#### Exercise aim:
Among the entries below, find the lines with the word "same" and return them.

#### Material for this task:
######
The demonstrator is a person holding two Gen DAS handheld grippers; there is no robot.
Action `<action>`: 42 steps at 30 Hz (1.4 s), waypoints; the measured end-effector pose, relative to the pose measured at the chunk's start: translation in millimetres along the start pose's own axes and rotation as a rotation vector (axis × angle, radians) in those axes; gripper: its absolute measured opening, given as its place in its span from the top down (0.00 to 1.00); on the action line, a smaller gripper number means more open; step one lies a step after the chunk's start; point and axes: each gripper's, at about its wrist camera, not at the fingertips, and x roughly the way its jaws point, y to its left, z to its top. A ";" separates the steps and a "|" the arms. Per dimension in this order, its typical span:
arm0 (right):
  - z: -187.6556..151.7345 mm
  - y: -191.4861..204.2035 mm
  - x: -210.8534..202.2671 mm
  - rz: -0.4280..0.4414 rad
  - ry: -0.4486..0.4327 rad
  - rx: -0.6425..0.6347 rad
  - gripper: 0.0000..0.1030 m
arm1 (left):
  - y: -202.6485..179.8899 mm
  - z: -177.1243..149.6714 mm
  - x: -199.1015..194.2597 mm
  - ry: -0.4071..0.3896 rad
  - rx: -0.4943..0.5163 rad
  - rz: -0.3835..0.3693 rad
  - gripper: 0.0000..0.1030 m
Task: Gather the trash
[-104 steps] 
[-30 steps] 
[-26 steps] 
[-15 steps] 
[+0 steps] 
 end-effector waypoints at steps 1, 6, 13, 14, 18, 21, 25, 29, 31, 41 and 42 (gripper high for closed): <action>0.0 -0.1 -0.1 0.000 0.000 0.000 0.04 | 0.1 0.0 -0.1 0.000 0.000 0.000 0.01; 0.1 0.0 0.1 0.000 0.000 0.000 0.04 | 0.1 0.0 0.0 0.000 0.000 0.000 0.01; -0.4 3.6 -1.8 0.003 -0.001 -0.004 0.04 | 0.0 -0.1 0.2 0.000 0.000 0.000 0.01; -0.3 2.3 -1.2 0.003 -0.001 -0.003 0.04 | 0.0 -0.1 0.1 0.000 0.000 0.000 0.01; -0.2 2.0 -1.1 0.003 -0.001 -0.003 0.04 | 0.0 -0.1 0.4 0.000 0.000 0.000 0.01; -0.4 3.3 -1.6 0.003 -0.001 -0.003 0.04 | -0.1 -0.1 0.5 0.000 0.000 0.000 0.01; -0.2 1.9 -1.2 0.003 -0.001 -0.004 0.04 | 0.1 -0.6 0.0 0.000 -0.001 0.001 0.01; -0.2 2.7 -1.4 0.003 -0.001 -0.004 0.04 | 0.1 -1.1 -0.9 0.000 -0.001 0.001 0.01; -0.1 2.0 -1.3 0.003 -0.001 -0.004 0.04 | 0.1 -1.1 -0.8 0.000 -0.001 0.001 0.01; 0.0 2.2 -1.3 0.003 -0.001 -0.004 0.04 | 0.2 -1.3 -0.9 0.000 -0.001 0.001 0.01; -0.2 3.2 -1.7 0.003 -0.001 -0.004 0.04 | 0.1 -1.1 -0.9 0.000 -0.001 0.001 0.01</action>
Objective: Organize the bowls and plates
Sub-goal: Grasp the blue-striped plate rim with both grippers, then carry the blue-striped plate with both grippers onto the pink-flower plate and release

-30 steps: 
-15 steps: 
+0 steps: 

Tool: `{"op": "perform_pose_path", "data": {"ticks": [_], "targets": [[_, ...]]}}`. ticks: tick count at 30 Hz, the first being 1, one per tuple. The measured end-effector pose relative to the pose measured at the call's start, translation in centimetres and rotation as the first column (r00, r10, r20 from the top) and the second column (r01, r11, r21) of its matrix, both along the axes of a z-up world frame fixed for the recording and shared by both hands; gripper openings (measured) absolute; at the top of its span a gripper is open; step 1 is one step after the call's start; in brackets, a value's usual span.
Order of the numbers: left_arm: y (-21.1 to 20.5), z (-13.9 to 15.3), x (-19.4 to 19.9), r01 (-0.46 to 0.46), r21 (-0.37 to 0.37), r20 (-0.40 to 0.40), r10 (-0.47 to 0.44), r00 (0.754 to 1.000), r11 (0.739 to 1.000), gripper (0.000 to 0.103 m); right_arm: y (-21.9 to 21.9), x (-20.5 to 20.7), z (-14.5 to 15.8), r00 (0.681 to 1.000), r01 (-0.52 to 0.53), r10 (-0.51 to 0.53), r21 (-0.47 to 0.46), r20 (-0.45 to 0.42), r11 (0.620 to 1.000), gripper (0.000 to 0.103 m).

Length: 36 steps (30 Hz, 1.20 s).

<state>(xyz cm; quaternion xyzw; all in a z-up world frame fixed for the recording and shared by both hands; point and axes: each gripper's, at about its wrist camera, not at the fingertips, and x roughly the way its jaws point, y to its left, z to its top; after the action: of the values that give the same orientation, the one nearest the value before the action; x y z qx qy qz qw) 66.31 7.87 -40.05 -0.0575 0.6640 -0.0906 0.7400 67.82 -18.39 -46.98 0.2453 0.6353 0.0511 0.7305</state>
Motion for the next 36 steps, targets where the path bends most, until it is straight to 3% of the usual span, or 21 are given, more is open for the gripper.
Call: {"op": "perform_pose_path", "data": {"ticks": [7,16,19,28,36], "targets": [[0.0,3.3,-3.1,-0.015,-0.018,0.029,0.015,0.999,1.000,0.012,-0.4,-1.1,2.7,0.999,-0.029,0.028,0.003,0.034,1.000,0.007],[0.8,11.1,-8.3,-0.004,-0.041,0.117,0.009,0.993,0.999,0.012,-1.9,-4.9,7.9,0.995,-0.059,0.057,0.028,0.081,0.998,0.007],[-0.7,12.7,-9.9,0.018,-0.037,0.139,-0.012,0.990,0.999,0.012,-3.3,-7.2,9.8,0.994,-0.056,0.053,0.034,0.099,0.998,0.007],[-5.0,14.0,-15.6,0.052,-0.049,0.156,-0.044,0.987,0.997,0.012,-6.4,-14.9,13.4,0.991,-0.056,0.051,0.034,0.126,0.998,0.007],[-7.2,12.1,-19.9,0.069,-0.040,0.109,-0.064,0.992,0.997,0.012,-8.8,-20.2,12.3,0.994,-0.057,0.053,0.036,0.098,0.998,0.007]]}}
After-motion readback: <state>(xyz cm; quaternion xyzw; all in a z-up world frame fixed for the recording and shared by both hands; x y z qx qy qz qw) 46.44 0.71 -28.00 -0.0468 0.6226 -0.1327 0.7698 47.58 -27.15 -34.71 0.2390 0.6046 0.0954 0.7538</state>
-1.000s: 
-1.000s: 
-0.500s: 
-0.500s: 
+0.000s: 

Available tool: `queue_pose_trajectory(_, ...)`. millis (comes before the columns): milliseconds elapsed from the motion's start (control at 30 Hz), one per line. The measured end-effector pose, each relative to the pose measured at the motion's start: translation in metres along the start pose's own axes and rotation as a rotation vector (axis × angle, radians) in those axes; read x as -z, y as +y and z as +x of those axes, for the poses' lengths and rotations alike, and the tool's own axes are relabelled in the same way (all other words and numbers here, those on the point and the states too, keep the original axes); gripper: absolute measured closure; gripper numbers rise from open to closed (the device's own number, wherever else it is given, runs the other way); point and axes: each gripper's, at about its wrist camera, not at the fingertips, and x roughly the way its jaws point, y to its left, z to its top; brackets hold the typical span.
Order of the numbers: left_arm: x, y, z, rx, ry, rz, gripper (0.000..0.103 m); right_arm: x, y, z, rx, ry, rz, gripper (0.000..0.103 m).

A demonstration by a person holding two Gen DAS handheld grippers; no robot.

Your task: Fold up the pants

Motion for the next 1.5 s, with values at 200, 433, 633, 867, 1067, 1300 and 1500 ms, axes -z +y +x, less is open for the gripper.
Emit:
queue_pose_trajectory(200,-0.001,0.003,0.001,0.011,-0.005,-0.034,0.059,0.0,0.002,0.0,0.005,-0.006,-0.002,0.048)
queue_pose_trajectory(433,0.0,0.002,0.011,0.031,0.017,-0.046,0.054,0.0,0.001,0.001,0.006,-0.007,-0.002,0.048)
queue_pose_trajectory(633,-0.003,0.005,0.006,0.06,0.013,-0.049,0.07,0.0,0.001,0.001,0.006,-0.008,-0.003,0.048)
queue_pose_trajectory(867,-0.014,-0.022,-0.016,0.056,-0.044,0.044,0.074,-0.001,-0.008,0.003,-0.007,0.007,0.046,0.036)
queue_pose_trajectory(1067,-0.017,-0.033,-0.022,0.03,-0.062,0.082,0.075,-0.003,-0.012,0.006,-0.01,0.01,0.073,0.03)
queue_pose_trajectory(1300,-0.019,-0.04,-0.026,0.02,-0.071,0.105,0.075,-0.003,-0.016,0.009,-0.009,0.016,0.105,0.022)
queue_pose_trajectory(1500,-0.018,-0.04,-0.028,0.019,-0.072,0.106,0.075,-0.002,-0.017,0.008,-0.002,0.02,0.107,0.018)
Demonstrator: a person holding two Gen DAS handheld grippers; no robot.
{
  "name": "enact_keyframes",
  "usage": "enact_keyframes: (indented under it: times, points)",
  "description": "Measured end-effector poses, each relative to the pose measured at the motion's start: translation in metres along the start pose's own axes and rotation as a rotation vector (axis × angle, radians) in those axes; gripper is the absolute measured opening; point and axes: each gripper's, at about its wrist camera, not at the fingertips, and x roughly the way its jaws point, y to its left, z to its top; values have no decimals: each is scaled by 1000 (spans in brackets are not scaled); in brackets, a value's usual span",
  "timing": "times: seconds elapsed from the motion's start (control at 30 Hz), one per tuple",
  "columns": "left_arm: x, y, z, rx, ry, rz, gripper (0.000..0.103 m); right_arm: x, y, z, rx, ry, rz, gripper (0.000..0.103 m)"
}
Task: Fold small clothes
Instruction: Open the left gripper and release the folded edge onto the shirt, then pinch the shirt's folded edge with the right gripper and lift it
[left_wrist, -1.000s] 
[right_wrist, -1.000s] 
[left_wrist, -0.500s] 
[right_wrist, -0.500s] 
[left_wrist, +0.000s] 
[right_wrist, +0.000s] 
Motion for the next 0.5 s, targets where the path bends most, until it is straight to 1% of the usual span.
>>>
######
#### Result:
<state>(xyz cm; quaternion xyzw; all in a z-up world frame fixed for the recording and shared by both hands; point and axes: each gripper's, at about its wrist camera, not at the fingertips, and x roughly the way its jaws point, y to its left, z to its top; after the action: of the values that give the same orientation, the one nearest the value before the action; x y z qx qy qz qw) 66.31 7.87 -40.05 -0.0575 0.6640 -0.0906 0.7400 67.82 -18.39 -46.98 0.2453 0.6353 0.0511 0.7305</state>
Available tool: `queue_pose_trajectory(_, ...)`. millis (comes before the columns): milliseconds elapsed from the motion's start (control at 30 Hz), one per line. The measured end-effector pose, each relative to the pose measured at the motion's start: translation in metres along the start pose's own axes and rotation as a rotation vector (axis × angle, radians) in those axes; read x as -z, y as +y and z as +x of those axes, for the poses' lengths and rotations alike, and the tool's own axes are relabelled in the same way (all other words and numbers here, those on the point and the states too, keep the original axes); gripper: absolute measured closure; gripper numbers rise from open to closed (the device's own number, wherever else it is given, runs the other way); point and axes: each gripper's, at about its wrist camera, not at the fingertips, and x roughly the way its jaws point, y to its left, z to its top; brackets hold the typical span.

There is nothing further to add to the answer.